Introduction
I enjoy reading the articles published by Red Gate Software under their Simple talk site.
In particular I enjoy the columns by "Phil Factor" and a paragraph in one in particular caught my eye.
Many features that we accept as part of a relational database were put there to defend the integrity of the database against the ham-fisted endeavors of the freelance programmer. Checks on foreign keys and uniqueness are excellent in development but are scarcely necessary if creating, updating and deleting are done through well-tested stored procedures. And, they will certainly slow data throughput in a hard-working production system.
To see the full article see cursors and embedded SQL
As regular visitors to SQLServerCentral will have observed articles advocating a particular approach are usually hotly debated and so in the context of the quoted paragraph in particular I should like to show you the results of some experimentation I carried out with declared data referential integrity.
The basic scenario
For my experiments I considered a hypothetical Web Content Management System (CMS), based around my favourite commercial CMS, using SQL Server 2005 as the database repository.
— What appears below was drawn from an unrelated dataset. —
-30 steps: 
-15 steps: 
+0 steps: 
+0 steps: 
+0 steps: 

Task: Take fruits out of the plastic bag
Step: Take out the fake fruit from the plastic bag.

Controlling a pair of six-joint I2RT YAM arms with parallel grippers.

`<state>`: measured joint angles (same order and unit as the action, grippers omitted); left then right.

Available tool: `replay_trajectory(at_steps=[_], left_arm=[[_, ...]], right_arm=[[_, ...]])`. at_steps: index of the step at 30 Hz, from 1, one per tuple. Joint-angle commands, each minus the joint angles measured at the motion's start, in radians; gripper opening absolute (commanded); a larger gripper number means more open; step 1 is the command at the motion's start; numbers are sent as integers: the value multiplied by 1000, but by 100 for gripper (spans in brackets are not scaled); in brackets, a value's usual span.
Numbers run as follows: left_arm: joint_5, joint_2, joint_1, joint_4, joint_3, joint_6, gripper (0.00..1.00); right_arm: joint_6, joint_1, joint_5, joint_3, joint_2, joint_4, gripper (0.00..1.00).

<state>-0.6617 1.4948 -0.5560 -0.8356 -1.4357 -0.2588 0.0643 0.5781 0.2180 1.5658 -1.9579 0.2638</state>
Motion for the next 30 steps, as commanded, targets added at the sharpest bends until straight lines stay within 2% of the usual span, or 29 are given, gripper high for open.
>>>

The system consisted of a number of user editable objects that could be represented by
- A single table to hold the common properties for all objects within the system such as name, hyperlink, creation date, security context
- A separate table to hold the specific properties for each type of object
The basic layout is a star layout as shown below
The common properties table has an IDENTITY column as the primary key.
With a high end CMS performance is one of the prime considerations. Direct access to database tables is frowned upon especially as all legitemate tasks can be carried out by an API.
I began to ask myself what would be the difference in performance in the above scenario between the schema with a full set of foreign keys and one with DRI enforced purely in the stored procedures used to control the data layer?
Inserts
To test inserts I set up a straight forward stored procedure that would
- Populate the CommonObject table
- Take the SCOPE_IDENTITY() from the new record and use it to populate one of the specific object tables
Without DRI the execution plan was as follows
With DRI the execution plan reveals that SQL Server performs an additional index seek to make sure that DRI rules are adhered to.
In this particular case the cost of an extra index seek is trivial and in SQL 2005 the cost is slightly less than half that for the same operation on a SQL2000 box.
Let us consider a slightly different scenario where we have a customer table supported by several lookup tables. If we were to add foreign keys to the table then each addition into the customer table would require a check against every supporting lookup table to maintain data referential integrity. In small to medium systems even in this situation the cost will be negligible however in high volume systems small costs soon multiply up to reveal a more significant affect.
Deletes
Again a stored procedure was set up to perform the following action
- Remove a record from one of the specific object tables
- Remove the associated common property record
Without DRI the execution plan for the delete is just a couple of simple Clustered Index Deletes.
With DRI enabled the execution plan is dramatically more complex.
Data referential integrity rules mean that deleting a central CommonObject record requires that all the tables that refer to the CommonObject table must be checked to ensure that DRI is not violated. In our example this means that deleting the CommonObject record is 3 times more expensive than a deleting a specific record.
This raises another important consideration. In our example the one CommonObject record can have many entries in one of the specific object tables. Now consider a Customer table attached to various lookup tables.
If we have to delete an entry from one of those lookup tables the Customer table will have to be checked to ensure that DRI rules are not violated. This more or less dicates that the referencing column in the Customer table HAS to be indexed! If it is not indexed then the execution plan will show costly scans or even table scans!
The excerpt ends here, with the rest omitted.